India's 8.2% GDP growth in Q2 FY26 is a clear indicator of a resilient and resurgent economy. The powerful combination of a manufacturing revival, a consistently strong services sector, and robust domestic consumption provides a solid foundation for sustained momentum. While global economic uncertainties persist, India's strong domestic drivers position it favorably to continue its trajectory as a leading engine of global growth.

Frequently Asked Questions

India's Real GDP grew by an impressive 8.2% year-on-year in the second quarter (July-September) of the 2025-26 fiscal year, accelerating from 7.8% in the first quarter.
The manufacturing sector was the primary driver, recording a robust Gross Value Added (GVA) growth of 9.1%. This was supported by strong performances in services and resilient domestic consumption.
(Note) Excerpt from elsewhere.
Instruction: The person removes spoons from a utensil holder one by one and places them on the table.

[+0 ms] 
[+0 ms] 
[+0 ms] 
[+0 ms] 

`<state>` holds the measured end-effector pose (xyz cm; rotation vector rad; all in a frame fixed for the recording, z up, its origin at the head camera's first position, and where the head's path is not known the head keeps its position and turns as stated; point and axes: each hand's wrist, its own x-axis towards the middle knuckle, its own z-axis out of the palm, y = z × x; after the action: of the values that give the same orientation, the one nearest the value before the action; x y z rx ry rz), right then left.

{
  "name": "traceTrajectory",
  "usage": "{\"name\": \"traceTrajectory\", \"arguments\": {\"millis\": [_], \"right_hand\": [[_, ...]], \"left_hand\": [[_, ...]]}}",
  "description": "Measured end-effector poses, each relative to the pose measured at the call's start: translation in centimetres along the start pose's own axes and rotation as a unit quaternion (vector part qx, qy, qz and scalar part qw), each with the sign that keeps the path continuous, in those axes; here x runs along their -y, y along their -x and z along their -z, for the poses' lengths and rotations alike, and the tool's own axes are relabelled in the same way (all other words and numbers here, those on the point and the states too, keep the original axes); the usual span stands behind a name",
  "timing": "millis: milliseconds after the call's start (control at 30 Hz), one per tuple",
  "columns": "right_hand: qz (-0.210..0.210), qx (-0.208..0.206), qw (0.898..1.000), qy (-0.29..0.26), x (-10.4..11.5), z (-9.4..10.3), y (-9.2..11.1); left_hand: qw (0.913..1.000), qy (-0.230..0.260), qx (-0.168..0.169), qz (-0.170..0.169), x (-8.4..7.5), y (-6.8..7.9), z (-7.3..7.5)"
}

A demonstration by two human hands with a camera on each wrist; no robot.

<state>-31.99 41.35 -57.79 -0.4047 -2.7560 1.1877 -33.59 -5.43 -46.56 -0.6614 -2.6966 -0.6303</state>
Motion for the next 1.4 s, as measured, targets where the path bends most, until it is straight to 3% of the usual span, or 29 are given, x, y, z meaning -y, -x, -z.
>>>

The services sector continued its strong performance, with the tertiary sector growing by 9.2%. The 'Financial, Real Estate, and Professional Services' segment was a standout, expanding by 10.2%.
The PLI scheme has significantly boosted manufacturing by attracting investments worth Rs. 2,00,000 crore as of September 2025. It has led to incremental sales of over Rs. 18,70,000 crore and created more than 12.6 lakh jobs.
Following the strong performance in the first half of the year, several institutions have revised their full-year forecasts upwards. For example, YES Bank has raised its FY26 growth projection to 7.4%.